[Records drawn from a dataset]
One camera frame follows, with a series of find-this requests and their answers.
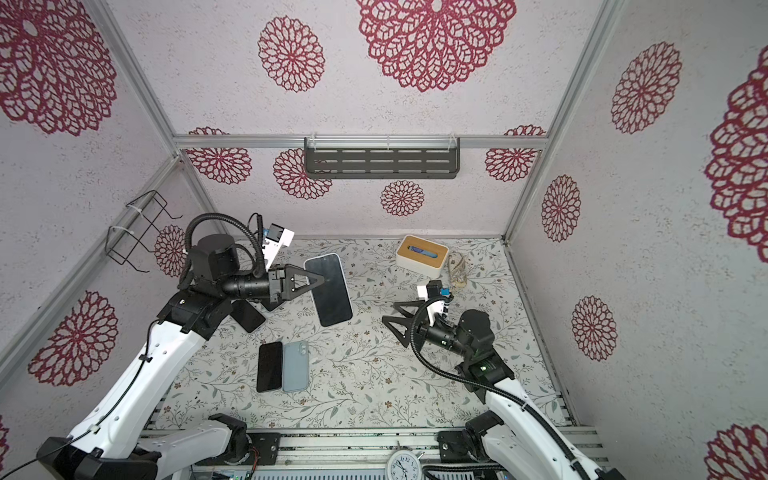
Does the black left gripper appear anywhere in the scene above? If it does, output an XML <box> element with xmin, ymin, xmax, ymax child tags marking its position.
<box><xmin>219</xmin><ymin>265</ymin><xmax>325</xmax><ymax>304</ymax></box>

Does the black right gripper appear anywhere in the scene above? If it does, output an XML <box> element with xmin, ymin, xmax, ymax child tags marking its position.
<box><xmin>386</xmin><ymin>302</ymin><xmax>474</xmax><ymax>365</ymax></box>

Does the large phone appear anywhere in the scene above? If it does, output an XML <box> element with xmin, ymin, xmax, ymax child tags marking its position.
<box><xmin>304</xmin><ymin>253</ymin><xmax>353</xmax><ymax>327</ymax></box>

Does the light blue phone case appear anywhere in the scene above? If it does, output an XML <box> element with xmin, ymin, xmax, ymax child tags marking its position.
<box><xmin>282</xmin><ymin>341</ymin><xmax>310</xmax><ymax>393</ymax></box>

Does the black bare phone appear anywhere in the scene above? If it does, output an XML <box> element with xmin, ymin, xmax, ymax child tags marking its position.
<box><xmin>256</xmin><ymin>341</ymin><xmax>284</xmax><ymax>393</ymax></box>

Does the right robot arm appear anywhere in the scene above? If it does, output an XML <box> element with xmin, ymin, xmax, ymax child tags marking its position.
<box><xmin>382</xmin><ymin>296</ymin><xmax>624</xmax><ymax>479</ymax></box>

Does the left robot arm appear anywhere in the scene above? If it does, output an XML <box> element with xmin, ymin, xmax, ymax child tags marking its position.
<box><xmin>32</xmin><ymin>213</ymin><xmax>325</xmax><ymax>479</ymax></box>

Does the small black phone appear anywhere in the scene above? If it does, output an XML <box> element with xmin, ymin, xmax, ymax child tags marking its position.
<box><xmin>230</xmin><ymin>300</ymin><xmax>266</xmax><ymax>333</ymax></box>
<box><xmin>260</xmin><ymin>294</ymin><xmax>284</xmax><ymax>312</ymax></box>

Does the white tissue box wooden lid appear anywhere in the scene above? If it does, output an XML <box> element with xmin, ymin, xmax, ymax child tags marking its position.
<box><xmin>395</xmin><ymin>235</ymin><xmax>450</xmax><ymax>280</ymax></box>

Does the white analog clock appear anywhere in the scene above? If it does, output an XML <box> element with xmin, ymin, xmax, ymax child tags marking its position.
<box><xmin>385</xmin><ymin>450</ymin><xmax>424</xmax><ymax>480</ymax></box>

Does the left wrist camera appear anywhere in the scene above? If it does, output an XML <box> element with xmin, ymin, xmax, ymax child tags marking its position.
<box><xmin>262</xmin><ymin>224</ymin><xmax>295</xmax><ymax>270</ymax></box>

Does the grey wall shelf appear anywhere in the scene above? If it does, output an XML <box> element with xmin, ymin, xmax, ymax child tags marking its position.
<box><xmin>303</xmin><ymin>137</ymin><xmax>461</xmax><ymax>180</ymax></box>

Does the black wire wall rack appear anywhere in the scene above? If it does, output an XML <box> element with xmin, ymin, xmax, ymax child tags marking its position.
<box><xmin>103</xmin><ymin>189</ymin><xmax>182</xmax><ymax>274</ymax></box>

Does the metal base rail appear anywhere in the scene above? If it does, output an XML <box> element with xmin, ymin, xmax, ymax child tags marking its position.
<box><xmin>137</xmin><ymin>427</ymin><xmax>610</xmax><ymax>480</ymax></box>

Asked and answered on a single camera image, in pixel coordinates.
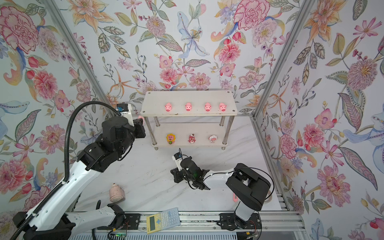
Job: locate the pink white round figurine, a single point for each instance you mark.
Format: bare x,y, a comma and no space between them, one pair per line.
213,139

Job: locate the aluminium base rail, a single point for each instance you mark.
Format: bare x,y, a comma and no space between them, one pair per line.
208,221

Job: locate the pink bear with yellow flower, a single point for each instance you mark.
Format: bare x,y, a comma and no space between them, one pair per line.
171,139

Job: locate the pink utility knife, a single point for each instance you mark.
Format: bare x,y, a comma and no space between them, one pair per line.
235,198

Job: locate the yellow blue calculator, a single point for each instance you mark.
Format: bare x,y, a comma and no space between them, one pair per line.
162,221

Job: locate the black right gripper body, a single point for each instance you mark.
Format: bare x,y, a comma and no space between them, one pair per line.
181,176

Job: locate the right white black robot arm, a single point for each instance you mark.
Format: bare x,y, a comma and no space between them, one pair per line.
251,188

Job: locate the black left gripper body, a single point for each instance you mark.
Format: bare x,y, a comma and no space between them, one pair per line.
139,133

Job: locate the dark pink strawberry bear toy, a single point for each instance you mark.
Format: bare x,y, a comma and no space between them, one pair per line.
192,138

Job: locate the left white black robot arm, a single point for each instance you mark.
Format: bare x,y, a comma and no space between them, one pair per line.
50,220

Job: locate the pink ceramic jar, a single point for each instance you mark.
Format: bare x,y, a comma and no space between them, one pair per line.
116,193

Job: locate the white two-tier shelf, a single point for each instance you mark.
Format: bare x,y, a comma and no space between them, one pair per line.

* [What to work on]: Give the data again exactly, image-free.

* [Answer to the exercise]:
One camera frame follows, with a series of find-this requests and their answers.
Does the black left gripper appear anywhere in the scene above? If it does, output an XML <box> element with xmin, ymin, xmax, ymax child tags marking its position.
<box><xmin>219</xmin><ymin>265</ymin><xmax>325</xmax><ymax>304</ymax></box>

Does the black right gripper appear anywhere in the scene above? If it does, output an XML <box> element with xmin, ymin, xmax, ymax child tags marking its position.
<box><xmin>386</xmin><ymin>302</ymin><xmax>474</xmax><ymax>365</ymax></box>

Does the large phone appear anywhere in the scene above? If it does, output an XML <box> element with xmin, ymin, xmax, ymax child tags marking its position.
<box><xmin>304</xmin><ymin>253</ymin><xmax>353</xmax><ymax>327</ymax></box>

Does the light blue phone case appear anywhere in the scene above? If it does, output an XML <box> element with xmin, ymin, xmax, ymax child tags marking its position.
<box><xmin>282</xmin><ymin>341</ymin><xmax>310</xmax><ymax>393</ymax></box>

Does the black bare phone appear anywhere in the scene above? If it does, output an XML <box> element with xmin, ymin, xmax, ymax child tags marking its position.
<box><xmin>256</xmin><ymin>341</ymin><xmax>284</xmax><ymax>393</ymax></box>

Does the right robot arm appear anywhere in the scene above? If it does, output an XML <box> element with xmin, ymin, xmax, ymax child tags marking its position.
<box><xmin>382</xmin><ymin>296</ymin><xmax>624</xmax><ymax>479</ymax></box>

Does the left robot arm appear anywhere in the scene above? If it does, output an XML <box> element with xmin, ymin, xmax, ymax child tags marking its position.
<box><xmin>32</xmin><ymin>213</ymin><xmax>325</xmax><ymax>479</ymax></box>

Does the small black phone appear anywhere in the scene above? If it does, output an XML <box> element with xmin, ymin, xmax, ymax child tags marking its position.
<box><xmin>230</xmin><ymin>300</ymin><xmax>266</xmax><ymax>333</ymax></box>
<box><xmin>260</xmin><ymin>294</ymin><xmax>284</xmax><ymax>312</ymax></box>

Does the white tissue box wooden lid appear anywhere in the scene above? If it does, output an XML <box> element with xmin, ymin, xmax, ymax child tags marking its position.
<box><xmin>395</xmin><ymin>235</ymin><xmax>450</xmax><ymax>280</ymax></box>

Does the white analog clock appear anywhere in the scene above? If it does, output an XML <box> element with xmin, ymin, xmax, ymax child tags marking its position.
<box><xmin>385</xmin><ymin>450</ymin><xmax>424</xmax><ymax>480</ymax></box>

Does the left wrist camera appear anywhere in the scene above? If it does, output an XML <box> element with xmin, ymin, xmax, ymax child tags marking its position.
<box><xmin>262</xmin><ymin>224</ymin><xmax>295</xmax><ymax>270</ymax></box>

Does the grey wall shelf appear anywhere in the scene above? If it does, output an XML <box> element with xmin, ymin, xmax, ymax child tags marking its position.
<box><xmin>303</xmin><ymin>137</ymin><xmax>461</xmax><ymax>180</ymax></box>

Does the black wire wall rack appear anywhere in the scene above? If it does, output an XML <box> element with xmin, ymin, xmax, ymax child tags marking its position.
<box><xmin>103</xmin><ymin>189</ymin><xmax>182</xmax><ymax>274</ymax></box>

Does the metal base rail appear anywhere in the scene above? If it does, output an XML <box> element with xmin, ymin, xmax, ymax child tags marking its position.
<box><xmin>137</xmin><ymin>427</ymin><xmax>610</xmax><ymax>480</ymax></box>

Asked and answered on a single camera image, in pixel coordinates.
Job: locate the pink white round figurine, a single point for each instance you mark.
Format: bare x,y, a comma and no space between them, one pair per line.
213,139

Job: locate the aluminium base rail, a single point for each instance you mark.
Format: bare x,y, a comma and no space between them, one pair per line.
208,221

Job: locate the pink bear with yellow flower, a single point for each instance you mark.
Format: bare x,y, a comma and no space between them, one pair per line.
171,139

Job: locate the pink utility knife, a single point for each instance you mark.
Format: bare x,y, a comma and no space between them, one pair per line.
235,198

Job: locate the yellow blue calculator, a single point for each instance you mark.
Format: bare x,y, a comma and no space between them, one pair per line.
162,221

Job: locate the black right gripper body, a single point for each instance you mark.
Format: bare x,y, a comma and no space between them, one pair per line.
181,176

Job: locate the right white black robot arm, a single point for each instance you mark.
Format: bare x,y, a comma and no space between them, one pair per line.
251,188

Job: locate the black left gripper body, a single point for each instance you mark.
Format: bare x,y, a comma and no space between them, one pair per line.
139,133

Job: locate the dark pink strawberry bear toy, a single point for each instance you mark.
Format: bare x,y, a comma and no space between them, one pair per line.
192,138

Job: locate the left white black robot arm, a single point for each instance you mark.
Format: bare x,y, a comma and no space between them, one pair per line.
50,220

Job: locate the pink ceramic jar, a single point for each instance you mark.
Format: bare x,y, a comma and no space between them, one pair per line.
116,193

Job: locate the white two-tier shelf, a single point for each instance you mark.
Format: bare x,y, a comma and no space between them, one pair per line.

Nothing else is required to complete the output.